The interfacial portions 158_1b of the first PMOS lower insulating oxide layer 158_1 may be disposed between the first PMOS channel layers 9c and the first PMOS gate dielectric layer 63p that may be formed of a high-κ dielectric, thereby preventing interface defects that may occur when the first PMOS channel layers 9c and the first PMOS gate dielectric layer 63p are in contact with each other. Accordingly, the interfacial portions 158_1b of the first PMOS lower insulating oxide layer 158_1 may improve the performance and reliability of the first PMOS transistor (128, 9c, and 69p or 63p of FIG. 6A).

The second PMOS transistor structure pTR2S (see FIG. 6B) may include second PMOS source/drain regions 129, second PMOS channel layers 9d, a second PMOS gate electrode 72p, and a second PMOS gate dielectric layer 66p.
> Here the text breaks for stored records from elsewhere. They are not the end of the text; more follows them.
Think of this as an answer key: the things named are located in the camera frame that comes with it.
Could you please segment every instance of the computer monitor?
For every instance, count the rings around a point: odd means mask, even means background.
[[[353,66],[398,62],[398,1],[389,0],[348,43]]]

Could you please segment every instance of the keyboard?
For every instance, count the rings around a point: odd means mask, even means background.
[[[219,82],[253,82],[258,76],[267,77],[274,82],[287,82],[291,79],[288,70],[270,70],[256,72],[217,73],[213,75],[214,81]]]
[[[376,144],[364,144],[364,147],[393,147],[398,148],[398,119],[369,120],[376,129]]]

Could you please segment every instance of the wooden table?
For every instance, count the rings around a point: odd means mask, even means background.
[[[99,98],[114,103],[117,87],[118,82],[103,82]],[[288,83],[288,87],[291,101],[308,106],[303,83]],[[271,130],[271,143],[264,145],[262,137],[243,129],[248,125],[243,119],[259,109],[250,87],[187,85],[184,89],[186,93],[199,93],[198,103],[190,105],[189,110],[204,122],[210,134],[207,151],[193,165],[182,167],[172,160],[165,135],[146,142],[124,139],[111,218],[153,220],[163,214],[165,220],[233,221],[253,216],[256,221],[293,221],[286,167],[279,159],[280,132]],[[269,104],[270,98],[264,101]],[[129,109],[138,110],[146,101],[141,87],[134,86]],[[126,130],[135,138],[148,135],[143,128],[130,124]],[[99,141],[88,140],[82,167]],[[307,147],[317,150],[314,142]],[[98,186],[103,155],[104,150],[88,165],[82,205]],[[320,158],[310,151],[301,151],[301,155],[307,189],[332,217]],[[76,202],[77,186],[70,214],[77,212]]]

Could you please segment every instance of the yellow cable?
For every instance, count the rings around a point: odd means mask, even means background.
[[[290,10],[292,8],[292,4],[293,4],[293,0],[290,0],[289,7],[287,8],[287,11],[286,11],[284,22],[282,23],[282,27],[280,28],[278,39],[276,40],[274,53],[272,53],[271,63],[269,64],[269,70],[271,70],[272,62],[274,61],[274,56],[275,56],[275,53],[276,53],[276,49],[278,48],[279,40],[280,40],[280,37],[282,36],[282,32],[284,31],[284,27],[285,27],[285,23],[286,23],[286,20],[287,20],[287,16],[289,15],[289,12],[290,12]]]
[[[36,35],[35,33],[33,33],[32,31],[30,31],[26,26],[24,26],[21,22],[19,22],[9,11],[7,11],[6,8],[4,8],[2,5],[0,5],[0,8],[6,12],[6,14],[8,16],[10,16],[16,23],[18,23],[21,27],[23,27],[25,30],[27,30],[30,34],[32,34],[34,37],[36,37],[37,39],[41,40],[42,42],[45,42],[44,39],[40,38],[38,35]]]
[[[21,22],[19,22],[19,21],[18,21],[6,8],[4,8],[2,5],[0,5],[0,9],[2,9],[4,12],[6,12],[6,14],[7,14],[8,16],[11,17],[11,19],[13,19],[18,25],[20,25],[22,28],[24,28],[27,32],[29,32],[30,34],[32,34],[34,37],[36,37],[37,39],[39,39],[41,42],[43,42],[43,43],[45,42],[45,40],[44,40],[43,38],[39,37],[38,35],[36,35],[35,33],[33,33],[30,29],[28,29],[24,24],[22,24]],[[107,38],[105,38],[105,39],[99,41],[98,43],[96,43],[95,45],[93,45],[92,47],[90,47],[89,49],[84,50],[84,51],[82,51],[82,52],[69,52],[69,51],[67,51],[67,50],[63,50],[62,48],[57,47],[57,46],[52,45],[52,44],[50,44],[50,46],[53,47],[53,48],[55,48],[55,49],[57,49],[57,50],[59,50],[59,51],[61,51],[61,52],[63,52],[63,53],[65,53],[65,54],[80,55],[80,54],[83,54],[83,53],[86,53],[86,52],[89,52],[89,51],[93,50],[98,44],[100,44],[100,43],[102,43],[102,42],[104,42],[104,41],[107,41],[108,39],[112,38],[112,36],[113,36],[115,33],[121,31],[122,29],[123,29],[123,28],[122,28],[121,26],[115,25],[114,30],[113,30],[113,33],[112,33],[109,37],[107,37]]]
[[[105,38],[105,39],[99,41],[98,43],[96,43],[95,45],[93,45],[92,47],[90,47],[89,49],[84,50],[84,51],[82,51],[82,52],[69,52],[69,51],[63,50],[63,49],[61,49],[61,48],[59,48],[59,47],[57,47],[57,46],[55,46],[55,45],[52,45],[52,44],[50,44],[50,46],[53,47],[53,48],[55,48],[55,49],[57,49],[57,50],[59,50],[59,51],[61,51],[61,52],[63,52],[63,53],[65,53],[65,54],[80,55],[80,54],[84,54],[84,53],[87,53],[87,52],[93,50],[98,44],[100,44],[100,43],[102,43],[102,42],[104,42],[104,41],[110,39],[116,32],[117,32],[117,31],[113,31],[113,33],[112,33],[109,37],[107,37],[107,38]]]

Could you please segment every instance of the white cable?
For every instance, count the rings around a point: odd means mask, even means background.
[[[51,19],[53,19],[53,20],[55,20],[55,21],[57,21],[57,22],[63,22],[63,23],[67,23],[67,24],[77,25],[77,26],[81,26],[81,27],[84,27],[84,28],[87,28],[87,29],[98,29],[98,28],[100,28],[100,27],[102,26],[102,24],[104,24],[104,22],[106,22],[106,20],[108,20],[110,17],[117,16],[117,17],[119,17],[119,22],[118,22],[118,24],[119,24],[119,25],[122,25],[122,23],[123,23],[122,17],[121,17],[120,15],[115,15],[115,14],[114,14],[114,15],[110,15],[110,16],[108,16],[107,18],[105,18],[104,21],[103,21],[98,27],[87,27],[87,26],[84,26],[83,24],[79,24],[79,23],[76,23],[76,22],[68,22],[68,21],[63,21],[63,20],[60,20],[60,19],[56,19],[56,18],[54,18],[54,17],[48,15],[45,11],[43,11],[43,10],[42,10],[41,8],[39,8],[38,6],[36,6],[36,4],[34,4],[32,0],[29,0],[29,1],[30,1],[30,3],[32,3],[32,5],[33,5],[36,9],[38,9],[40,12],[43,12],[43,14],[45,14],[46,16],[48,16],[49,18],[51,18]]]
The second PMOS source/drain regions 129 may be spaced apart from each other in the first horizontal direction (X-direction). Each of the second PMOS source/drain regions 129 may have a P-type conductivity. Each of the second PMOS source/drain regions 129 may include an epitaxially grown semiconductor material. For example, each of the second PMOS source/drain regions 129 may include at least one of germanium (Ge) or silicon-germanium (SiGe).

In the first horizontal direction (X-direction), a width of each of the second PMOS source/drain regions 129 may be greater than a width of each of the first PMOS source/drain regions 128.

The second PMOS channel layers 9d may be disposed between the second PMOS source/drain regions 129. The second PMOS channel layers 9d may be disposed on the fourth active region 3d. The second PMOS channel layers 9d may be stacked while being spaced apart from each other in the first vertical direction (Z-direction). The second PMOS channel layers 9d may be connected to the second PMOS source/drain regions 129. The second PMOS channel layers 9d may include a semiconductor material, for example, single crystal silicon.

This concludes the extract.